Posts Tagged ‘patience

[Note – I know this post is 2 days (!) late, but the readings were so good that I didn’t want to skip it.]

So, today’s readings are a bit of a downer! In the first reading, Joseph is thrown into a well and then sold into slavery by his brothers because he keeps having these dreams in which they (or representatives of them) bow down before him, and their pride is so wounded that they decide to murder him. Over dreams. And a coat.

The Bible is full of terrible people.

The second reading isn’t much better – Jesus tells a parable of a group of tenants who are so dementedly possessive that they repeatedly assault and/or kill representatives of the landowner who, it should be noted, isn’t even trying to throw them out! He only wants the portion of the land’s produce that is due to him. Hardly unreasonable behaviour. The parable alludes to Jesus’ impending death and the opening up of the Kingdom of God to non-Jews and other unmentionables who were not exactly on the Pharisees’ side of the fence. Again, this passage makes for rather gloomy reading.

However! The key to today’s readings is in the Psalm for today. It summarises what happens to Joseph after he is sold into slavery: he is brought to Egypt, where he successfully interpreted the Pharaoh’s dream and helped the land prepare for seven years of famine. For me, the key verse is this one: “He sent a man before them, Joseph, sold as a slave”. The Greek for this verse literally means “to send to”, but I quite like the possible double meaning of “send before”, as in “to send previously”. God had famine in store for the Egyptians, but He also sent someone to them before the famine took place in order to help insulate them from the worst of it.

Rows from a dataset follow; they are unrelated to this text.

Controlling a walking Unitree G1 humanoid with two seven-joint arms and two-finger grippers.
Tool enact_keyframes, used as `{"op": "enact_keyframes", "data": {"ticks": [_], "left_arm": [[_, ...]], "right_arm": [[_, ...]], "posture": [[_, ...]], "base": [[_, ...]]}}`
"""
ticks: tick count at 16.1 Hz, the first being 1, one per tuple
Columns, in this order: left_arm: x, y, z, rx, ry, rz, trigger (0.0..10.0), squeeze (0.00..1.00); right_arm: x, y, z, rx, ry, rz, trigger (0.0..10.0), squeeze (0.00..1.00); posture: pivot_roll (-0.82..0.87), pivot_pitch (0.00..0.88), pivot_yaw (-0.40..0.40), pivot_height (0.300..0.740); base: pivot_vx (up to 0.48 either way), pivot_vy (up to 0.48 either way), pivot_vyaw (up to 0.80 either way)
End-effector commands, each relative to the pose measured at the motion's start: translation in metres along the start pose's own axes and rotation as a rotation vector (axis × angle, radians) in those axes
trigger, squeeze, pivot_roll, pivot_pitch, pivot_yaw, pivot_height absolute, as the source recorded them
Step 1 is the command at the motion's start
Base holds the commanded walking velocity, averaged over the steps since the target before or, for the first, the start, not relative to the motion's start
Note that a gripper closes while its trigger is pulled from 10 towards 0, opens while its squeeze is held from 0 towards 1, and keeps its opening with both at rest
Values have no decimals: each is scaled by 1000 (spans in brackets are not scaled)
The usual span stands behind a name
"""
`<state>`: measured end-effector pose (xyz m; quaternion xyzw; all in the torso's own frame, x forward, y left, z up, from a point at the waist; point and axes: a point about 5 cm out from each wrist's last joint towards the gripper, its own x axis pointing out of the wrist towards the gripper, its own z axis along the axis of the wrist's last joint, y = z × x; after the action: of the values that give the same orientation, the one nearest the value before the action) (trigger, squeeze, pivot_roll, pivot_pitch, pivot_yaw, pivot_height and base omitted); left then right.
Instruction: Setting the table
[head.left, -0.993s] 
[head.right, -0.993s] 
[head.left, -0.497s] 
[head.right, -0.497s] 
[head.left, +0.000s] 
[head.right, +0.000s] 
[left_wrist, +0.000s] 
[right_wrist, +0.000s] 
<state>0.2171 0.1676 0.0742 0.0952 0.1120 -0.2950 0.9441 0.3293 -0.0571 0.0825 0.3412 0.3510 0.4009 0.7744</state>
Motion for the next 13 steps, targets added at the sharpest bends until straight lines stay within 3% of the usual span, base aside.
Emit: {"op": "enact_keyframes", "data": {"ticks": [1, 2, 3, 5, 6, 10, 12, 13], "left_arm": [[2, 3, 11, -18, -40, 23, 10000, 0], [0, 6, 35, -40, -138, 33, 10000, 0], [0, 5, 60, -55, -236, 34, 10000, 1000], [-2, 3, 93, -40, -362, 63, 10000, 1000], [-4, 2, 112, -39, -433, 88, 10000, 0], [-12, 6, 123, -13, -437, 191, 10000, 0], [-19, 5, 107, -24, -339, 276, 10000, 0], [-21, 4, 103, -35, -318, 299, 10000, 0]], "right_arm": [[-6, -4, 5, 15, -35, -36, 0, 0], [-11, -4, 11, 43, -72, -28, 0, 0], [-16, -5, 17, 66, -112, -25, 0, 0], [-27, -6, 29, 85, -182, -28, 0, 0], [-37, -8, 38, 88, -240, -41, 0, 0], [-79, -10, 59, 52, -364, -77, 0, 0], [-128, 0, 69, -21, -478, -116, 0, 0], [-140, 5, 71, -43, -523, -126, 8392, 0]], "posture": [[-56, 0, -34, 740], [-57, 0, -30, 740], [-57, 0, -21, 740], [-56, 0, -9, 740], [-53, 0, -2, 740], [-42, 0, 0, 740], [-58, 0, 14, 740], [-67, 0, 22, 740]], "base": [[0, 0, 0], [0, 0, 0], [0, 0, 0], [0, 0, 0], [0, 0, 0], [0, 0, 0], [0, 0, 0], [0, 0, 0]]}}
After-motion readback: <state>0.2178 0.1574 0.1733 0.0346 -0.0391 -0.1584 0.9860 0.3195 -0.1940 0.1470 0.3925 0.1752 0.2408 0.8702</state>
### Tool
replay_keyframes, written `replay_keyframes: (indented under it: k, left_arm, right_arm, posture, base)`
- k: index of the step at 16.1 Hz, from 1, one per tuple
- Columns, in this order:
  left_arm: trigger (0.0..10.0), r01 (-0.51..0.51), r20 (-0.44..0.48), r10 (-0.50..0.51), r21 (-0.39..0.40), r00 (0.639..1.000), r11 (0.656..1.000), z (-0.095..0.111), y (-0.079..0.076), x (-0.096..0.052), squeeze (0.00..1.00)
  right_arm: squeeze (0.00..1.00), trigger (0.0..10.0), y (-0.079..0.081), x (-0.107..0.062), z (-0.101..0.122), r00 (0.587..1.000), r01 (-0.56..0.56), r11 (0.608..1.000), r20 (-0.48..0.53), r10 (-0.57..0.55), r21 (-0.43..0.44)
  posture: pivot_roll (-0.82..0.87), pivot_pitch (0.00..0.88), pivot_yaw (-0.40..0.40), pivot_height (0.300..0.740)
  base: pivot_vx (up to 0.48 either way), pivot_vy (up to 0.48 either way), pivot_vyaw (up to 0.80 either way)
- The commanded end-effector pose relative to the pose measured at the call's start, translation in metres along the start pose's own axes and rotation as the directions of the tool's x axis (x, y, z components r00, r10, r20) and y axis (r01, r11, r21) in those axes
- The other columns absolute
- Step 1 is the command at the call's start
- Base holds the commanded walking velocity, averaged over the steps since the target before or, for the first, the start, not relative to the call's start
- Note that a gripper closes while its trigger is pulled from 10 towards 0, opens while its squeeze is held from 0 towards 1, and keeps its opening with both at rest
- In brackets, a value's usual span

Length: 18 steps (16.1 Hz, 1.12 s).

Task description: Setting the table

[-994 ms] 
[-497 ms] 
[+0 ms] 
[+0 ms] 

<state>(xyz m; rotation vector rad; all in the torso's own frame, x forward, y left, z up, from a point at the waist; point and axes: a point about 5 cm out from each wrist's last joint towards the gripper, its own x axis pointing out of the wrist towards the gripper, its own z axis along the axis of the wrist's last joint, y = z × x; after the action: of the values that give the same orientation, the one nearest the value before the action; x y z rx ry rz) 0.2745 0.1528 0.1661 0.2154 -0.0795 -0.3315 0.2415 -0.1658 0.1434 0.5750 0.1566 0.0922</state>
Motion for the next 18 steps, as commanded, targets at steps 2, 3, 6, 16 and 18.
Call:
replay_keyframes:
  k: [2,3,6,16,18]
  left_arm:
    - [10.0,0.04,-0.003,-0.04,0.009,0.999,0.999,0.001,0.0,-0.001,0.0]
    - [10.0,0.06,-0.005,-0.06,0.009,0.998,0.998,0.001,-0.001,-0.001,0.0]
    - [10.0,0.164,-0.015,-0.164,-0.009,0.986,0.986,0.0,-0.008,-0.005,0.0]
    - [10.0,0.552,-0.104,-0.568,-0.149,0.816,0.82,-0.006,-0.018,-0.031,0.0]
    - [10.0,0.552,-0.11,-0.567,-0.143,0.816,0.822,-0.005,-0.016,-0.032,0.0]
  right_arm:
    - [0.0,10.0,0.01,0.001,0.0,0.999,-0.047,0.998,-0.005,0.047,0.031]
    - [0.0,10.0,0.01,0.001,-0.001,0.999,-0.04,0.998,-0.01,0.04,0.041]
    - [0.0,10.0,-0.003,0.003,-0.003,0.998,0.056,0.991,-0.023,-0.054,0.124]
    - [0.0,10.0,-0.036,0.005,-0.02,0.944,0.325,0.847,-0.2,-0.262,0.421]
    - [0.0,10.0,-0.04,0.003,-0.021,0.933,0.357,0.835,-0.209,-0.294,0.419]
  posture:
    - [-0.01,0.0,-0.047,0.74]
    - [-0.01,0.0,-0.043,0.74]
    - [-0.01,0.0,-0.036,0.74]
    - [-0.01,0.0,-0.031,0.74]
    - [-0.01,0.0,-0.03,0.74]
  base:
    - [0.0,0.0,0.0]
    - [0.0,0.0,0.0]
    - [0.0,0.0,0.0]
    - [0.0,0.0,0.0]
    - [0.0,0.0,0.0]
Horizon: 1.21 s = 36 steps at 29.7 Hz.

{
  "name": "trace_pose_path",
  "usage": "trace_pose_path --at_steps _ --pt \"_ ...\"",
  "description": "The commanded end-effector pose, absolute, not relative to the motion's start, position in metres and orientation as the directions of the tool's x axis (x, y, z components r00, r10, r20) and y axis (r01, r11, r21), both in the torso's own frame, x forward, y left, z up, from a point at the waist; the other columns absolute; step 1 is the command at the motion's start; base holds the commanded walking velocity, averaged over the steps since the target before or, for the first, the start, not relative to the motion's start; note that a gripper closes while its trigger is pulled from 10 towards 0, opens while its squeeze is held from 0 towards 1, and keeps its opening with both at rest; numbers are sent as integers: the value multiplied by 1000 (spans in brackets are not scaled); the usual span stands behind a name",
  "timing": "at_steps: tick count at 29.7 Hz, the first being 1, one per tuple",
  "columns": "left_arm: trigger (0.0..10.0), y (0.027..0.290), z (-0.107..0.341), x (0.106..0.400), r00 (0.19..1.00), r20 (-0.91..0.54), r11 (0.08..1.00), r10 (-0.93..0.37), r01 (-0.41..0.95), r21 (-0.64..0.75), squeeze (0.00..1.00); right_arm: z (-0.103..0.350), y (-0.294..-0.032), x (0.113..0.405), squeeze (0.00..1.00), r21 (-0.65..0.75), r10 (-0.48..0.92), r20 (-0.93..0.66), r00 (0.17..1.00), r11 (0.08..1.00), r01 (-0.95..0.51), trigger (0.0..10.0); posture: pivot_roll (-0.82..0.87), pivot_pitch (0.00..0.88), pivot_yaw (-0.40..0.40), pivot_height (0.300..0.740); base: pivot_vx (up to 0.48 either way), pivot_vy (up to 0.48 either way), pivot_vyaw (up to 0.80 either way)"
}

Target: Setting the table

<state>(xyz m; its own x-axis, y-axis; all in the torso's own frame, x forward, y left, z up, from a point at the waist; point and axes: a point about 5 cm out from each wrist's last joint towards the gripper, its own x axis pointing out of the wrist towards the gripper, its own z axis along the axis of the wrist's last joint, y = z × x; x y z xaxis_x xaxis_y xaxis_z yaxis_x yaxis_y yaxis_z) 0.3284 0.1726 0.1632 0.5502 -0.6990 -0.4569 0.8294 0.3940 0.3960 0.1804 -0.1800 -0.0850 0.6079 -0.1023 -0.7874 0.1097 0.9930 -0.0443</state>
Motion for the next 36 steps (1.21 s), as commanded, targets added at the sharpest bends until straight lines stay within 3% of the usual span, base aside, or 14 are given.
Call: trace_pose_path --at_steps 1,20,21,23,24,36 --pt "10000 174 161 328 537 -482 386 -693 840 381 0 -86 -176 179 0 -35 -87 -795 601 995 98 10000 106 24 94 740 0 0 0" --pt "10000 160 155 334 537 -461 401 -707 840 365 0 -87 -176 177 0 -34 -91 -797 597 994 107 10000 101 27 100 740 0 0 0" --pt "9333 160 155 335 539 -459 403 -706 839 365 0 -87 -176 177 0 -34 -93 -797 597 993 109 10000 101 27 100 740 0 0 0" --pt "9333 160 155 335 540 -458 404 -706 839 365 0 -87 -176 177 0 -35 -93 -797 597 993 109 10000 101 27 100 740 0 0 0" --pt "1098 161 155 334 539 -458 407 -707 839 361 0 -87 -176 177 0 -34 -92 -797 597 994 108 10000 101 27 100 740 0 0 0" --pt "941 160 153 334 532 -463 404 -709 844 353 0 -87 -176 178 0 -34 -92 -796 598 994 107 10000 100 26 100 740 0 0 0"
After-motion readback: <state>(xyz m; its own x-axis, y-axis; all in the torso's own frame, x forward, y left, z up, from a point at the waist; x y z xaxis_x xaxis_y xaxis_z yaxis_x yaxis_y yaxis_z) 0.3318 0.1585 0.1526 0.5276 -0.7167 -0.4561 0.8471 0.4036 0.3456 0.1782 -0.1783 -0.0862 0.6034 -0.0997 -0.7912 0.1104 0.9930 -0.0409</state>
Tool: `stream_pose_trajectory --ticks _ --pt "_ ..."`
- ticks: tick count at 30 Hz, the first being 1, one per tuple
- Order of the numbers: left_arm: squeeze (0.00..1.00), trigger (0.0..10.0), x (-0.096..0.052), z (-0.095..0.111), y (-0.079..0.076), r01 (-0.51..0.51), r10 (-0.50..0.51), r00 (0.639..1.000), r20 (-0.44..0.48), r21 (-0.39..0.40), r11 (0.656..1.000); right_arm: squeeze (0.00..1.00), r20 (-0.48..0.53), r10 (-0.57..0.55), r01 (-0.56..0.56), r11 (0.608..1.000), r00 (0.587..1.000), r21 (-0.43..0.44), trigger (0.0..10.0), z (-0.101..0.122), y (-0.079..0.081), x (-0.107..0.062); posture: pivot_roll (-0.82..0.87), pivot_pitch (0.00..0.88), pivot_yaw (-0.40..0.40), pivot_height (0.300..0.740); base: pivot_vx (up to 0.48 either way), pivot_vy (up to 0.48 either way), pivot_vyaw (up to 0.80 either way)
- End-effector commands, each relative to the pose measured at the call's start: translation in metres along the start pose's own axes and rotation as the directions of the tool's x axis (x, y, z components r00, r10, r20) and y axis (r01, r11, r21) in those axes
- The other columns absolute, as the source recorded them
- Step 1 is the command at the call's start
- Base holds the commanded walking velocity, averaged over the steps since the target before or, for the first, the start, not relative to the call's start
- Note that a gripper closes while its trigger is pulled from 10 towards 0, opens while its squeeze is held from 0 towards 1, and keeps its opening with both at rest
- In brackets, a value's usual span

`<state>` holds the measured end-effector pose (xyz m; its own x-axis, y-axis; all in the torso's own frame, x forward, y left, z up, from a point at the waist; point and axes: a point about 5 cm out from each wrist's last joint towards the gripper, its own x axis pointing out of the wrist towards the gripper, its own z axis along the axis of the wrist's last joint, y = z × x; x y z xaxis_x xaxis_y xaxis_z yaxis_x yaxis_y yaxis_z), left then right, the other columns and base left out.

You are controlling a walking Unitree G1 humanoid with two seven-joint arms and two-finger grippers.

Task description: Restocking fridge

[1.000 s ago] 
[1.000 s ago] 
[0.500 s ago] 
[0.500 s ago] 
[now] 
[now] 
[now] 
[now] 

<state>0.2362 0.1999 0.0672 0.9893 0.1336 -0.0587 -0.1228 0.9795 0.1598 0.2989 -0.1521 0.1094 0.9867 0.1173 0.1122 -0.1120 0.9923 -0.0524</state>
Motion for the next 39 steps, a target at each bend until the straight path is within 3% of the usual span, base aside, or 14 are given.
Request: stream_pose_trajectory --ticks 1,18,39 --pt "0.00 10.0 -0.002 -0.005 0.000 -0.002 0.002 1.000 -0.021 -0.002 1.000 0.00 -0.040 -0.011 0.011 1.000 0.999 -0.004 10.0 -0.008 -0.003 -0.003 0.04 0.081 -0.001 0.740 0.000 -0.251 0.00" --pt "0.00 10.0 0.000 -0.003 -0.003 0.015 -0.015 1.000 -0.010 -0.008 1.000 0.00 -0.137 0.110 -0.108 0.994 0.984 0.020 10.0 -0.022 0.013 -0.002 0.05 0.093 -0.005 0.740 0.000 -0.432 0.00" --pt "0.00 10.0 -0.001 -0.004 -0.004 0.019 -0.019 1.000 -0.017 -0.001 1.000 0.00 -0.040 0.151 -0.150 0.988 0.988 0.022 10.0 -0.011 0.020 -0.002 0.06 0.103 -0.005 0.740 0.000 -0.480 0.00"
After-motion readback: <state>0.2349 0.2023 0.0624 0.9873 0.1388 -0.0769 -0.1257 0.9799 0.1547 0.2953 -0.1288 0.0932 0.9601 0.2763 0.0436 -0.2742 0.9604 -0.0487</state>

Similarly, although the parable ends in death and destruction, the Psalm helps reminds us that Christ has come so that we don’t necessarily have to be thrown out of the vineyard, so that we can stay and reap the bountiful harvest. Out of the suffering of Joseph and of Christ, an entire people can find a homeland (literal or metaphorical) – their suffering has a redemptive purpose.

It may not have been apparent to Joseph, sitting in that well waiting to be sold into slavery by his own family, and it may not always be apparent to us when we are suffering, but God can use our suffering and our pain to work wonders for many people – in Joseph’s case an entire country, in Christ’s case the entirety of humanity. I know “everything happens for a reason” is an awful thing to say to anyone who is going through something horrible, but we can draw strength from the tale of Joseph, stuck in a hole in the ground, and God’s gigantic plans for him.

Are you sitting in a dry well? What is limiting your vision of God’s plans for you? I pray that you will have the strength to trust God until your horizons open up a bit more and you can see how He can work in and through your pain.